• [Work item]:
The whole of the data must be transcribed exactly.
***** Dataset records
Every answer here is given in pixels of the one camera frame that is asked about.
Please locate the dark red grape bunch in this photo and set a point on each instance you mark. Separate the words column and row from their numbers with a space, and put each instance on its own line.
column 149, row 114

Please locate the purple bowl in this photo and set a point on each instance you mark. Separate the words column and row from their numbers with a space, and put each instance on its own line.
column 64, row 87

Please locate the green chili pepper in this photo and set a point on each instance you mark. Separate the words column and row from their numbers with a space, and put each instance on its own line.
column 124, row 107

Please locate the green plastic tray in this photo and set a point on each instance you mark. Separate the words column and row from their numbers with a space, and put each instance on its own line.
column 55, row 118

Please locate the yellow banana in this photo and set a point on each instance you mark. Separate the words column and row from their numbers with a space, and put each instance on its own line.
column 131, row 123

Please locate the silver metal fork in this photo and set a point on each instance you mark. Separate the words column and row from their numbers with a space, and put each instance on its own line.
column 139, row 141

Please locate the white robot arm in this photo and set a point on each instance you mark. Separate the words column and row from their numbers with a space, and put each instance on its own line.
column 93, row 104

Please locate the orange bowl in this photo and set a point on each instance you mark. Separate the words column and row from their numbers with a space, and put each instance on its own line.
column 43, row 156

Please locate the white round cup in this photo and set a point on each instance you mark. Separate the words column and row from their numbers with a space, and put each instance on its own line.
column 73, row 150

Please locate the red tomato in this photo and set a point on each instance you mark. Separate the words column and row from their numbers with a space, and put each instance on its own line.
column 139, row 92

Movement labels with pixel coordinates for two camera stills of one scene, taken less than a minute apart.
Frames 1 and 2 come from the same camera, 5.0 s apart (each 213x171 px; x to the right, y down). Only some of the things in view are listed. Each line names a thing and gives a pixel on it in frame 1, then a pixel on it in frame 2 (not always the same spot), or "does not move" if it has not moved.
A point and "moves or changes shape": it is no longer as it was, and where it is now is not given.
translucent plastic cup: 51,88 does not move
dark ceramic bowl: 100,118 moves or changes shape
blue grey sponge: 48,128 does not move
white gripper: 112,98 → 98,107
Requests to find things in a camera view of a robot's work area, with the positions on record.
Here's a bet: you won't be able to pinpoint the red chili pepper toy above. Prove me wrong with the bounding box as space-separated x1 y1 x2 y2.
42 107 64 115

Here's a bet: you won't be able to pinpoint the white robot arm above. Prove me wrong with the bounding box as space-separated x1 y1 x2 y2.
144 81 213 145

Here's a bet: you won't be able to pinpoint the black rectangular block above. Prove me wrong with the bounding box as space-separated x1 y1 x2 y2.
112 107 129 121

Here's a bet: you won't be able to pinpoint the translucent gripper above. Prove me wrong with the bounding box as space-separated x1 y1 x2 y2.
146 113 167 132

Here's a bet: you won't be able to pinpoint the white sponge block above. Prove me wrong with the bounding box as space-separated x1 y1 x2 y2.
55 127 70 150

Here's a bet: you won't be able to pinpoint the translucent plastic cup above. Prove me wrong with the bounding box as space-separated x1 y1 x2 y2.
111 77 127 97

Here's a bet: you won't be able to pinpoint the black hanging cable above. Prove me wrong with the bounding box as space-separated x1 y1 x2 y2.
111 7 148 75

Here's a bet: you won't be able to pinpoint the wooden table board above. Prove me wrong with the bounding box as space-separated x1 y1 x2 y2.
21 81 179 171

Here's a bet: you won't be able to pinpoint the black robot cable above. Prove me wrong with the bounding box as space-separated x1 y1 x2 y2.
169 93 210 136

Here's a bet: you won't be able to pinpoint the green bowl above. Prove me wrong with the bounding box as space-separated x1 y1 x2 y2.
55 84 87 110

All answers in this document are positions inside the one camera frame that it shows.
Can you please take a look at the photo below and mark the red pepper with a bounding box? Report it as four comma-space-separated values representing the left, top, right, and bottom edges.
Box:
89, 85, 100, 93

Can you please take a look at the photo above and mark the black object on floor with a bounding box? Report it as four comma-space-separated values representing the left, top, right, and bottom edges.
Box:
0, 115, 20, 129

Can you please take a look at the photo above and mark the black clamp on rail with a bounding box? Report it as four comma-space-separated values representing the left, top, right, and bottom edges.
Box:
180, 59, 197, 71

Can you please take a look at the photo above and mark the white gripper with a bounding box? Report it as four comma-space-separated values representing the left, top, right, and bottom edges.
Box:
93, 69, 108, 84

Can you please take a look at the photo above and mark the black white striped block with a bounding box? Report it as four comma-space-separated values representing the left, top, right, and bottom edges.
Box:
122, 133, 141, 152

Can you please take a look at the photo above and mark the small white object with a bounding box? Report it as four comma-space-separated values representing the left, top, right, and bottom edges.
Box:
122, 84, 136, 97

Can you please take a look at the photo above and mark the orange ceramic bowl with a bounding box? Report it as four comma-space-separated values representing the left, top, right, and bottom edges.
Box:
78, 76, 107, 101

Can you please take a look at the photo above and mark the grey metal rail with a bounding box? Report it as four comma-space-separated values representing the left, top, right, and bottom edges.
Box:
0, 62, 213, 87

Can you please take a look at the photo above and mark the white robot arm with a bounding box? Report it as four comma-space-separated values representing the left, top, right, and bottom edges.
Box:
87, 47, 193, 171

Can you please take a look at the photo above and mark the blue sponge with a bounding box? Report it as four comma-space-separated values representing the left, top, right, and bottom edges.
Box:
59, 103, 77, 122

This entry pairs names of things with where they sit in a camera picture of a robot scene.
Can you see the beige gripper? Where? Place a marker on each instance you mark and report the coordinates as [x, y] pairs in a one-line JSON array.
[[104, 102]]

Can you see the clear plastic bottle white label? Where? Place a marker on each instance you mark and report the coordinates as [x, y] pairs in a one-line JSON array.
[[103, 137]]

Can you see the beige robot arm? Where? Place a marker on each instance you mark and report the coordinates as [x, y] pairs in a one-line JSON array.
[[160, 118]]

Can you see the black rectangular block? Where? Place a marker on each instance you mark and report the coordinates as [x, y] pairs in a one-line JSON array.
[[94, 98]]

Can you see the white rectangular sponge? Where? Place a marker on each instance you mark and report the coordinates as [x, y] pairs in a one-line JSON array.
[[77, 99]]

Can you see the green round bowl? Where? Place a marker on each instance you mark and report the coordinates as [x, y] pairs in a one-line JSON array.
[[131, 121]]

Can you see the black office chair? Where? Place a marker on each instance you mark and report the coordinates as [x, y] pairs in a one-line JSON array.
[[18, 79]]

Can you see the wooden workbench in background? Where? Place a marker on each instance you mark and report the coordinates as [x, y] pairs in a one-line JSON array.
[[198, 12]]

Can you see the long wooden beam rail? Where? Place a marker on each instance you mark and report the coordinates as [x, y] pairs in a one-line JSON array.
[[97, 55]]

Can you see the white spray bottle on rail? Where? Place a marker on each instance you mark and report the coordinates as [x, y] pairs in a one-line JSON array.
**********
• [Task output]:
Every answer here is given in pixels of the one camera frame that is asked about.
Please locate the dark red grape bunch in this photo and set a point on each instance you mark. Separate the words column and row from their numbers with a space, and put each instance on its own line.
column 149, row 114

Please locate the purple bowl in this photo and set a point on each instance you mark. Separate the words column and row from their numbers with a space, and put each instance on its own line.
column 64, row 87

Please locate the green chili pepper in this photo and set a point on each instance you mark. Separate the words column and row from their numbers with a space, and put each instance on its own line.
column 124, row 107

Please locate the green plastic tray in this photo and set a point on each instance you mark. Separate the words column and row from their numbers with a space, and put each instance on its own line.
column 55, row 118

Please locate the yellow banana in this photo and set a point on each instance you mark. Separate the words column and row from their numbers with a space, and put each instance on its own line.
column 131, row 123

Please locate the silver metal fork in this photo and set a point on each instance you mark. Separate the words column and row from their numbers with a space, and put each instance on its own line.
column 139, row 141

Please locate the white robot arm in this photo and set a point on each instance you mark. Separate the words column and row from their numbers with a space, and put each instance on its own line.
column 93, row 104

Please locate the orange bowl in this photo and set a point on each instance you mark. Separate the words column and row from their numbers with a space, and put each instance on its own line.
column 43, row 156

Please locate the white round cup in this photo and set a point on each instance you mark. Separate the words column and row from their numbers with a space, and put each instance on its own line.
column 73, row 150

Please locate the red tomato in this photo and set a point on each instance you mark. Separate the words column and row from their numbers with a space, and put each instance on its own line.
column 139, row 92

Movement labels with pixel coordinates for two camera stills of one scene, taken less than a minute apart.
Frames 1 and 2 come from the same camera, 5.0 s apart (each 213x171 px; x to the right, y down). Only some of the things in view are listed. Each line names a thing and gives a pixel on it in frame 1, then a pixel on it in frame 2 (not always the same spot), or "does not move" if it has not moved.
A point and "moves or changes shape": it is no longer as it was, and where it is now is not given.
translucent plastic cup: 51,88 does not move
dark ceramic bowl: 100,118 moves or changes shape
blue grey sponge: 48,128 does not move
white gripper: 112,98 → 98,107
Requests to find things in a camera view of a robot's work area, with the positions on record.
Here's a bet: you won't be able to pinpoint the red chili pepper toy above. Prove me wrong with the bounding box as space-separated x1 y1 x2 y2.
42 107 64 115

Here's a bet: you won't be able to pinpoint the white robot arm above. Prove me wrong with the bounding box as space-separated x1 y1 x2 y2.
144 81 213 145

Here's a bet: you won't be able to pinpoint the black rectangular block above. Prove me wrong with the bounding box as space-separated x1 y1 x2 y2.
112 107 129 121

Here's a bet: you won't be able to pinpoint the translucent gripper above. Prove me wrong with the bounding box as space-separated x1 y1 x2 y2.
146 113 167 132

Here's a bet: you won't be able to pinpoint the white sponge block above. Prove me wrong with the bounding box as space-separated x1 y1 x2 y2.
55 127 70 150

Here's a bet: you won't be able to pinpoint the translucent plastic cup above. Prove me wrong with the bounding box as space-separated x1 y1 x2 y2.
111 77 127 97

Here's a bet: you won't be able to pinpoint the black hanging cable above. Prove me wrong with the bounding box as space-separated x1 y1 x2 y2.
111 7 148 75

Here's a bet: you won't be able to pinpoint the wooden table board above. Prove me wrong with the bounding box as space-separated x1 y1 x2 y2.
21 81 179 171

Here's a bet: you won't be able to pinpoint the black robot cable above. Prove me wrong with the bounding box as space-separated x1 y1 x2 y2.
169 93 210 136

Here's a bet: you won't be able to pinpoint the green bowl above. Prove me wrong with the bounding box as space-separated x1 y1 x2 y2.
55 84 87 110

All answers in this document are positions inside the one camera frame that it shows.
Can you please take a look at the photo below and mark the red pepper with a bounding box? Report it as four comma-space-separated values representing the left, top, right, and bottom edges.
Box:
89, 85, 100, 93

Can you please take a look at the photo above and mark the black object on floor with a bounding box? Report it as four comma-space-separated values representing the left, top, right, and bottom edges.
Box:
0, 115, 20, 129

Can you please take a look at the photo above and mark the black clamp on rail with a bounding box? Report it as four comma-space-separated values representing the left, top, right, and bottom edges.
Box:
180, 59, 197, 71

Can you please take a look at the photo above and mark the white gripper with a bounding box? Report it as four comma-space-separated values representing the left, top, right, and bottom edges.
Box:
93, 69, 108, 84

Can you please take a look at the photo above and mark the black white striped block with a bounding box? Report it as four comma-space-separated values representing the left, top, right, and bottom edges.
Box:
122, 133, 141, 152

Can you please take a look at the photo above and mark the small white object with a bounding box? Report it as four comma-space-separated values representing the left, top, right, and bottom edges.
Box:
122, 84, 136, 97

Can you please take a look at the photo above and mark the orange ceramic bowl with a bounding box? Report it as four comma-space-separated values representing the left, top, right, and bottom edges.
Box:
78, 76, 107, 101

Can you please take a look at the photo above and mark the grey metal rail with a bounding box? Report it as four comma-space-separated values representing the left, top, right, and bottom edges.
Box:
0, 62, 213, 87

Can you please take a look at the photo above and mark the white robot arm with a bounding box? Report it as four comma-space-separated values representing the left, top, right, and bottom edges.
Box:
87, 47, 193, 171

Can you please take a look at the photo above and mark the blue sponge with a bounding box? Report it as four comma-space-separated values representing the left, top, right, and bottom edges.
Box:
59, 103, 77, 122

This entry pairs names of things with where they sit in a camera picture of a robot scene.
Can you see the beige gripper? Where? Place a marker on each instance you mark and report the coordinates as [x, y] pairs in a one-line JSON array.
[[104, 102]]

Can you see the clear plastic bottle white label? Where? Place a marker on each instance you mark and report the coordinates as [x, y] pairs in a one-line JSON array.
[[103, 137]]

Can you see the beige robot arm? Where? Place a marker on each instance you mark and report the coordinates as [x, y] pairs in a one-line JSON array.
[[160, 118]]

Can you see the black rectangular block? Where? Place a marker on each instance you mark and report the coordinates as [x, y] pairs in a one-line JSON array.
[[94, 98]]

Can you see the white rectangular sponge? Where? Place a marker on each instance you mark and report the coordinates as [x, y] pairs in a one-line JSON array.
[[77, 99]]

Can you see the green round bowl? Where? Place a marker on each instance you mark and report the coordinates as [x, y] pairs in a one-line JSON array.
[[131, 121]]

Can you see the black office chair? Where? Place a marker on each instance you mark and report the coordinates as [x, y] pairs in a one-line JSON array.
[[18, 79]]

Can you see the wooden workbench in background? Where? Place a marker on each instance you mark and report the coordinates as [x, y] pairs in a one-line JSON array.
[[198, 12]]

Can you see the long wooden beam rail? Where? Place a marker on each instance you mark and report the coordinates as [x, y] pairs in a one-line JSON array.
[[97, 55]]

Can you see the white spray bottle on rail? Where? Place a marker on each instance you mark and report the coordinates as [x, y] pairs in a one-line JSON array.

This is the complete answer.